A Justiça italiana, porém, decidiu reduzir o âmbito do julgamento, nesta primeira etapa, e limitou a lista dos acusados aos países onde sabe que poderá contar com a colaboração dos governos e nos quais se configurou uma responsabilidade direta pelas mortes. Assim, a lista de julgados tem 17 uruguaios, 12 chilenos, 4 peruanos e 2 bolivianos. Pesam sobre eles acusações de crimes contra a humanidade - sequestro, assassinato e desaparecimento forçado.

Generais. A lista - que se confunde com a história do Cone Sul entre os anos 70 e 80 - inclui generais que estiveram na cúpula do poder em quatro países. No Uruguai, o presidente Juan María Bordaberry, o general Iván Paulós, chefe do Serviço de Informações e Defesa (SID), e outro militar, Pedro Mato Narbondo. Segundo as investigações italianas, estes dois poderiam estar vivendo no Rio Grande do Sul. Do lado chileno, o general Sergio Arellano Stark, considerado como o comandante das "Caravanas da Morte" - uma operação que percorria o país para assassinar presos políticos - e Manuel Contreras, chefe do serviço secreto de Augusto Pinochet.

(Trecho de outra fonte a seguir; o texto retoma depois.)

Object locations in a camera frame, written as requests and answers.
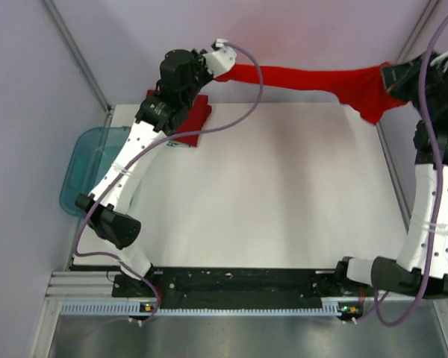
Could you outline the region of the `bright red t-shirt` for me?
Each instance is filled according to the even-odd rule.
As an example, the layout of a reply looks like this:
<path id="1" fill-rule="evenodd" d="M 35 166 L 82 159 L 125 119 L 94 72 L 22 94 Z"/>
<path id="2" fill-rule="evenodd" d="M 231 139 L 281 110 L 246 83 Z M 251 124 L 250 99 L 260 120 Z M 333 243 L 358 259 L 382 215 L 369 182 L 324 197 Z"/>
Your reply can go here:
<path id="1" fill-rule="evenodd" d="M 385 89 L 382 63 L 362 69 L 311 71 L 280 66 L 262 66 L 264 85 L 298 91 L 323 91 L 335 95 L 341 104 L 349 105 L 371 125 L 383 114 L 407 104 L 392 97 Z"/>

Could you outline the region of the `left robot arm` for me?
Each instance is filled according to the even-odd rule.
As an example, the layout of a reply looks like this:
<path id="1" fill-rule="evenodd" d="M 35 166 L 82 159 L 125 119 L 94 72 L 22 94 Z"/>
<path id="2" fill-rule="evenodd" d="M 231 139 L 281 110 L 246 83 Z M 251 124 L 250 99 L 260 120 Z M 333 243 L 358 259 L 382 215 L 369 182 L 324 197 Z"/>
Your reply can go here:
<path id="1" fill-rule="evenodd" d="M 140 104 L 128 138 L 111 167 L 89 194 L 80 194 L 75 200 L 87 226 L 120 258 L 122 271 L 130 276 L 128 286 L 137 295 L 148 295 L 155 285 L 155 279 L 147 273 L 152 264 L 137 247 L 141 223 L 128 213 L 157 153 L 141 152 L 178 132 L 199 92 L 214 78 L 209 60 L 205 50 L 176 49 L 165 55 L 156 87 Z"/>

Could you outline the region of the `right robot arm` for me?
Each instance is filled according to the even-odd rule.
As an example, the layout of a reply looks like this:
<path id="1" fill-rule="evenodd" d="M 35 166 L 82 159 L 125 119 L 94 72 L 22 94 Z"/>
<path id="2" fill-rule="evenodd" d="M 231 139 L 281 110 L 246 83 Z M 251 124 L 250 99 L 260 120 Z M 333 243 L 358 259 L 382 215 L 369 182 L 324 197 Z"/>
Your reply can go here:
<path id="1" fill-rule="evenodd" d="M 436 222 L 432 211 L 437 171 L 425 122 L 414 133 L 416 194 L 407 238 L 395 260 L 345 257 L 333 277 L 335 289 L 351 295 L 361 284 L 397 294 L 417 296 L 426 260 L 430 259 L 425 299 L 448 298 L 448 51 L 432 53 L 426 72 L 426 103 L 443 163 L 443 189 Z"/>

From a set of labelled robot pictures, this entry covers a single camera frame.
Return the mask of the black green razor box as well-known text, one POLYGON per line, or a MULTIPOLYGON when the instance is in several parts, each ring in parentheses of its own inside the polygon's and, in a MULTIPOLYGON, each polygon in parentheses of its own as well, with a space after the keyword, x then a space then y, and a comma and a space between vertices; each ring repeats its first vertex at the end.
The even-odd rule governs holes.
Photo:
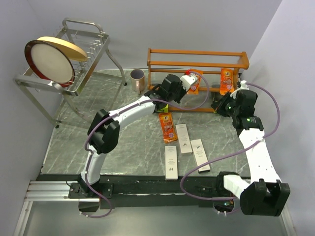
POLYGON ((211 107, 215 110, 219 106, 219 103, 221 102, 223 96, 219 92, 212 92, 211 95, 212 95, 211 107))
POLYGON ((168 104, 157 102, 154 113, 168 113, 168 108, 168 104))

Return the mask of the orange razor pack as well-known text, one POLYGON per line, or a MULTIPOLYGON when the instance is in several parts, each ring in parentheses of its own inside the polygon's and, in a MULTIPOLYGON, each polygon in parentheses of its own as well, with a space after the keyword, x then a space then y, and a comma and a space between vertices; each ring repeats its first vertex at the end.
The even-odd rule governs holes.
POLYGON ((163 132, 163 140, 165 143, 176 141, 178 136, 173 124, 171 113, 159 113, 159 121, 163 132))
POLYGON ((227 92, 234 92, 233 70, 222 68, 220 73, 220 95, 225 95, 227 92))
MULTIPOLYGON (((188 69, 185 72, 185 74, 189 75, 193 71, 197 72, 198 74, 201 74, 201 75, 203 74, 203 71, 197 70, 197 69, 188 69)), ((200 82, 201 82, 201 77, 200 77, 200 75, 196 75, 196 74, 194 74, 194 76, 197 78, 197 81, 187 91, 187 94, 189 94, 189 95, 198 95, 199 94, 199 85, 200 85, 200 82)))

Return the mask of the orange wooden shelf rack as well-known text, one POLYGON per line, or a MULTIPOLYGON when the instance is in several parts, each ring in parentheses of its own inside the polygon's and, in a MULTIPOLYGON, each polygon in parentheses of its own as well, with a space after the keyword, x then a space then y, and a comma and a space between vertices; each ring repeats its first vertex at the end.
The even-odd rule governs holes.
POLYGON ((157 113, 168 107, 168 111, 192 111, 192 112, 213 112, 212 108, 202 108, 207 102, 211 92, 219 92, 219 88, 209 85, 204 75, 219 75, 220 69, 231 69, 233 78, 232 88, 236 88, 240 69, 249 68, 249 59, 246 52, 211 52, 192 50, 167 50, 148 49, 148 91, 145 93, 142 106, 151 106, 153 112, 157 113), (166 61, 153 60, 153 54, 168 54, 181 56, 215 56, 215 57, 237 57, 232 62, 192 62, 192 61, 166 61), (201 68, 217 68, 217 71, 203 70, 201 68), (206 92, 206 97, 200 105, 192 108, 178 106, 182 98, 187 95, 193 87, 199 87, 200 91, 206 92))

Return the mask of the white box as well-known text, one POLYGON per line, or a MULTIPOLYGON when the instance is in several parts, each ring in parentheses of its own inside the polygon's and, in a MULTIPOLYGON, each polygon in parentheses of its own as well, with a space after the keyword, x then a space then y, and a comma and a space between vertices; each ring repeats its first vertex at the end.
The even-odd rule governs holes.
MULTIPOLYGON (((197 166, 200 166, 206 162, 208 162, 203 143, 201 139, 191 140, 191 147, 193 151, 193 155, 196 161, 197 166)), ((199 173, 209 172, 211 170, 210 165, 207 164, 198 169, 199 173)))
POLYGON ((191 154, 192 148, 186 124, 176 124, 175 128, 178 135, 181 154, 191 154))
POLYGON ((177 165, 177 148, 176 146, 165 147, 165 180, 178 179, 177 165))

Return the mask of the steel dish rack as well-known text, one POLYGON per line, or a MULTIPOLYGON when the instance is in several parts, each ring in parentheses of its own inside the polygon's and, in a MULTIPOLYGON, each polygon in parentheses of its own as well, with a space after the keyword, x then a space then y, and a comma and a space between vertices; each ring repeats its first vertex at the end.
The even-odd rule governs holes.
POLYGON ((31 89, 62 95, 64 104, 82 120, 90 119, 73 102, 92 76, 102 56, 106 54, 118 68, 120 75, 114 76, 126 86, 126 77, 120 63, 109 51, 110 36, 103 27, 93 21, 64 18, 56 36, 43 36, 25 45, 24 55, 28 69, 13 78, 16 86, 30 102, 45 116, 54 128, 63 120, 59 114, 51 115, 31 93, 31 89))

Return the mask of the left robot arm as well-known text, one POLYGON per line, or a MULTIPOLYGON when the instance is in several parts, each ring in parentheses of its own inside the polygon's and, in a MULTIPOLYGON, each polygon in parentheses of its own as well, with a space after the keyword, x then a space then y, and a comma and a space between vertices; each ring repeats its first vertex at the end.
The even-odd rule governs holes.
POLYGON ((80 192, 88 198, 97 193, 96 183, 100 180, 101 167, 106 155, 117 146, 122 128, 161 110, 171 101, 180 103, 194 82, 195 78, 189 75, 178 77, 168 74, 161 84, 129 105, 109 112, 104 109, 98 111, 88 130, 86 150, 92 155, 87 158, 78 181, 80 192))

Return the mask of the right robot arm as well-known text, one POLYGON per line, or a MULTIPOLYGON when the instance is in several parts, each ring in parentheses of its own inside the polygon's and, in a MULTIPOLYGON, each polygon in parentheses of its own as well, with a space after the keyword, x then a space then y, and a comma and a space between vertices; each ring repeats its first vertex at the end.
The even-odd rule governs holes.
POLYGON ((245 215, 280 216, 290 187, 281 181, 272 164, 262 121, 254 115, 257 98, 254 91, 241 89, 235 94, 227 92, 212 103, 217 114, 232 118, 232 125, 246 150, 251 175, 247 183, 237 173, 220 172, 215 189, 221 196, 231 192, 237 197, 245 215))

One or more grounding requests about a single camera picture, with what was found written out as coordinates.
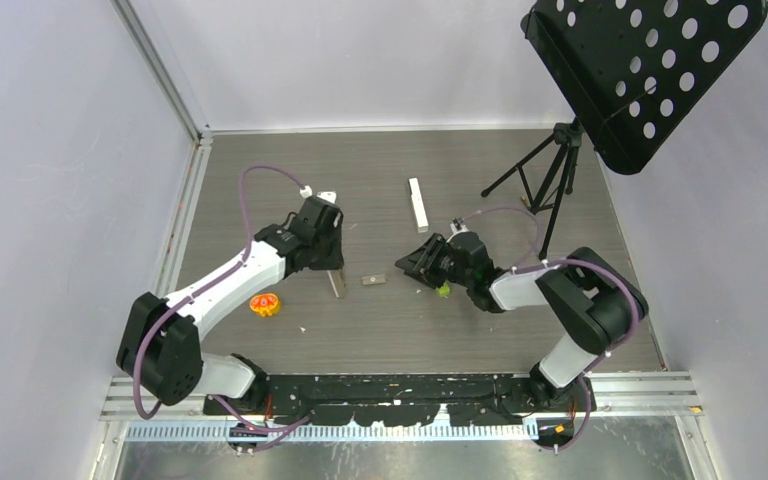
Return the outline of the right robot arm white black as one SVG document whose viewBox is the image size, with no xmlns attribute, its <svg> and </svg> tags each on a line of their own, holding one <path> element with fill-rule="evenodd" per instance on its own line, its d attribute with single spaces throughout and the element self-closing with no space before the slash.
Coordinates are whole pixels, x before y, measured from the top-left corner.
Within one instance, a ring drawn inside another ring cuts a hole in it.
<svg viewBox="0 0 768 480">
<path fill-rule="evenodd" d="M 495 265 L 477 233 L 432 235 L 397 269 L 430 288 L 463 287 L 480 310 L 500 314 L 548 306 L 564 334 L 530 371 L 534 403 L 556 410 L 583 375 L 627 340 L 648 315 L 644 295 L 589 247 L 529 268 Z"/>
</svg>

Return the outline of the slim white remote control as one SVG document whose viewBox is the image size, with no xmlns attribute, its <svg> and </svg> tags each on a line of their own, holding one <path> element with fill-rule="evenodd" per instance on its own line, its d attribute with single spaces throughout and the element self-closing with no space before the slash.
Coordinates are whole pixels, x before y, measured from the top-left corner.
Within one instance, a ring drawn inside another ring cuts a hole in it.
<svg viewBox="0 0 768 480">
<path fill-rule="evenodd" d="M 429 222 L 418 179 L 415 177 L 409 178 L 408 186 L 417 232 L 426 233 L 429 230 Z"/>
</svg>

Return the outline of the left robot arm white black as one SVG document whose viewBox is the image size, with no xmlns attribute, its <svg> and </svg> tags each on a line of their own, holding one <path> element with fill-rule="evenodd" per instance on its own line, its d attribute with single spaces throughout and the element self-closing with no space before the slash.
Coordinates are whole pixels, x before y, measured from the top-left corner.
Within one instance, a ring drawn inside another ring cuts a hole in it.
<svg viewBox="0 0 768 480">
<path fill-rule="evenodd" d="M 132 304 L 116 365 L 166 406 L 190 395 L 219 395 L 244 414 L 267 398 L 265 374 L 240 355 L 203 351 L 207 334 L 256 294 L 309 269 L 338 271 L 343 213 L 331 191 L 304 200 L 282 224 L 258 231 L 252 244 L 199 281 Z"/>
</svg>

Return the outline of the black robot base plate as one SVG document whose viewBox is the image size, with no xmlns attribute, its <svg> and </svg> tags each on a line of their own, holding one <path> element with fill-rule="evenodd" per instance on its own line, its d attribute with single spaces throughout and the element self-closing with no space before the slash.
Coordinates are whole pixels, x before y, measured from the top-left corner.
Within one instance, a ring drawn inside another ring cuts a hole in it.
<svg viewBox="0 0 768 480">
<path fill-rule="evenodd" d="M 569 418 L 595 408 L 589 383 L 557 390 L 515 374 L 260 374 L 242 398 L 208 399 L 203 411 L 236 411 L 280 426 L 302 419 L 314 426 L 427 426 L 446 417 L 465 427 L 513 425 L 535 413 Z"/>
</svg>

O principal protagonista do golpe de estado no Peru em 1975, Francisco Morales Bermúdez, também faz parte da lista. Da Bolívia, os generais Luis Arce Gómez e Luis García Meza Tejada. Ambos estão presos em La Paz, assim como outros da lista de 35 acusados.

O italiano Andrea Speranzoni explicou que até julho o Tribunal de Roma realiza audiências fechadas e preliminares. A partir do segundo semestre, o julgamento abre suas portas e começam os depoimentos de várias partes. Nos últimos meses, tanto o governo do Uruguai quanto o da Itália se constituíram como parte civil no processo. "Esse é um processo histórico", disse Speranzoni.

Para ele, mesmo que as investigações tenham demorado 15 anos, o processo é ainda atual, uma vez que "os crimes não prescrevem". Quem também já se aliou ao processo como parte civil foi o Partido Democrático de Itália (PD), que está oferecendo ajuda legal às famílias e poderia até mesmo facilitar a viagem de testemunhas a Roma no segundo semestre.

Histórico. "Essa é uma oportunidade histórica para fazer justiça às vítimas e esclarecer definitivamente os muitos aspectos ainda obscuros daqueles trágicos acontecimentos", disse ao Estado o deputado italiano Fabio Porta. "Trata-se de um acontecimento histórico, o primeiro processo deste tipo", acrescentou o parlamentar.

Em nota a pedido de explicação da reportagem, a chancelaria uruguaia também ressaltou a importância do processo. "O Estado uruguaio faz sua a queixa histórica das vítimas e famílias para conseguir a Justiça sobre os crimes cometidos", diz o governo de Montevidéu.

Ainda que muitas das vítimas sejam da Argentina, o julgamento ocorre sem acusados desse país. Consultadas, fontes em Roma explicaram que Buenos Aires havia decidido não colaborar, justamente para não enfraquecer os julgamentos que ocorrem nos tribunais argentinos. Sem a ajuda do governo seria impossível até informar aos militares acusados que eles são réus num processo no exterior.

O julgamento deve demorar, segundo cálculos, cerca de dois anos, já que o caso terá de passar por três instâncias. Nenhum dos acusados estará presente ao julgamento. Mas, terminado o processo e em caso de uma condenação, o juiz poderia pedir a extradição do militar para que cumpra sua pena na Itália. Procurados pelo Estado, nenhum dos advogados dos acusados respondeu aos pedidos de entrevista.